In summary, we were able to create a dynamic partially reconfigurable system by way of an on-the-fly adjustable arithmetic logic unit prompted by a software interface via UART user input. The hardware for the operator component as well as the AXI4-Lite was generated and simulated, then tested via software. The peripheral was defined into dynamic and static portions and the bitstreams were generated to be used for DPR. We were able to further expand the software to accept user input via UART and create our intended calculator application defined in Section II. The main design challenges were generating an appropriate floorplan constraint that would fit the needs of each module, as each configuration had different requirements for cell types and size. This led to a discussion about design choices and tradeoffs with what types of designs should include dynamically partially reconfigurable hardware within a single module. The final challenge was discovering our software application resulted in inconsistent results with the division operator.
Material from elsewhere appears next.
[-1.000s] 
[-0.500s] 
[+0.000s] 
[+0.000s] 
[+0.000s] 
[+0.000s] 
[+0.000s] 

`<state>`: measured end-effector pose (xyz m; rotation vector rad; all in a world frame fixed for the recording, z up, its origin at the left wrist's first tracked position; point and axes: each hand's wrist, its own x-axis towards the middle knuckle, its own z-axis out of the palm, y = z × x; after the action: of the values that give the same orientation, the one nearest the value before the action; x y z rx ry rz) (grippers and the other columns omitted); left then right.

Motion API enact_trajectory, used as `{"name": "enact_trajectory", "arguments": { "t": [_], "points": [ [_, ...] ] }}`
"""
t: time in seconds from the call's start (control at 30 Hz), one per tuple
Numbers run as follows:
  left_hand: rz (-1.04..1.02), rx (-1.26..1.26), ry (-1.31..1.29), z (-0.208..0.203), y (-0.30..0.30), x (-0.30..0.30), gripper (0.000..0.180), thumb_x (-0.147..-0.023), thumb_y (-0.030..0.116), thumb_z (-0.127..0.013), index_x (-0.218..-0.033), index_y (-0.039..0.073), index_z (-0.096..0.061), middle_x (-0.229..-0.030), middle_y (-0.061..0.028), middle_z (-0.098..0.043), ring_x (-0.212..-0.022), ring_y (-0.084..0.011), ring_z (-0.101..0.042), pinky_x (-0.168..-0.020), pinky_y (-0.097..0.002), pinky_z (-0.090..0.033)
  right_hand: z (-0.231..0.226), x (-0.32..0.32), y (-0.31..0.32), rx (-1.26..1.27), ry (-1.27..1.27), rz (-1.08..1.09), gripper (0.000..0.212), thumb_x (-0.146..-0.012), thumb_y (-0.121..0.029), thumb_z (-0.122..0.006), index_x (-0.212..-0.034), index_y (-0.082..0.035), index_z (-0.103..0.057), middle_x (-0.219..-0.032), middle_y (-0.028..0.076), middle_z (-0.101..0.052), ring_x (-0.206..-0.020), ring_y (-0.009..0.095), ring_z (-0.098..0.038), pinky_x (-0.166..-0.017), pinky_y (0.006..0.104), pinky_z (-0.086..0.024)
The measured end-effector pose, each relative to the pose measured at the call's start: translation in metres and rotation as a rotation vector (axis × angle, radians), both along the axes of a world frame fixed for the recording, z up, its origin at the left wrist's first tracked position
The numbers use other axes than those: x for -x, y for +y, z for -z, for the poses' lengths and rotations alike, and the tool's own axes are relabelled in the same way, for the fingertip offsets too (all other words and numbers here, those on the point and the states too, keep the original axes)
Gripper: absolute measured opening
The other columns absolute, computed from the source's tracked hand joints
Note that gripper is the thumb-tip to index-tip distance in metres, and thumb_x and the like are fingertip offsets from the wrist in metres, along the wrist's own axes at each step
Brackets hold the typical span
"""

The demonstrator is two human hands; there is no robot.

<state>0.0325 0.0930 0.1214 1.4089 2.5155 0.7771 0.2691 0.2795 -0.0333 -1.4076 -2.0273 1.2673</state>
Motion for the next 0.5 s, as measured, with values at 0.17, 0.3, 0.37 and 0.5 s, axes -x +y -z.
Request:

Through simulation, we were able to rule out the possibility that the component itself was behaviorally malfunctioning and we instead experimented with the software. The resulting work around for this obstacle ultimately pointed to the possibility that the number of clock cycles needed for the division was unpredictable, and was usually more than we allowed before reading the result. This is related to the topic discussed in class regarding timing constraints and the relationship between clock cycles and operations per cycle. Further improvements could be made to the hardware to include a more sophisticated synchronous division design, where the done signal would be asserted by the divider and number of clock cycles would not have to be derived in any way. As a result of this experiment, we were introduced to some key insights into dynamic partial reconfigurable systems as well as a unique experience with development on a programmable system on chip.

## VI. REFERENCES

- Llamocca, D. (n.d.). Tutorial: Embedded System Design for ZynqTM SoC, "Custom Peripheral for the AXI4-Lite Interface". Rochester; ELECTRICAL AND COMPUTER ENGINEERING DEPARTMENT, OAKLAND UNIVERSITY.
- [2] Llamocca, D. (n.d.). Tutorial: Embedded System Design for ZynqTM SoC, "Using SD Card" Rochester; ELECTRICAL AND COMPUTER ENGINEERING DEPARTMENT, OAKLAND UNIVERSITY.
- [3] Llamocca, D. (n.d.). Tutorial: Embedded System Design for ZynqTM SoC, "Dynamic Partial Reconfiguration – PS+PL". Rochester; ELECTRICAL AND COMPUTER ENGINEERING DEPARTMENT, OAKLAND UNIVERSITY.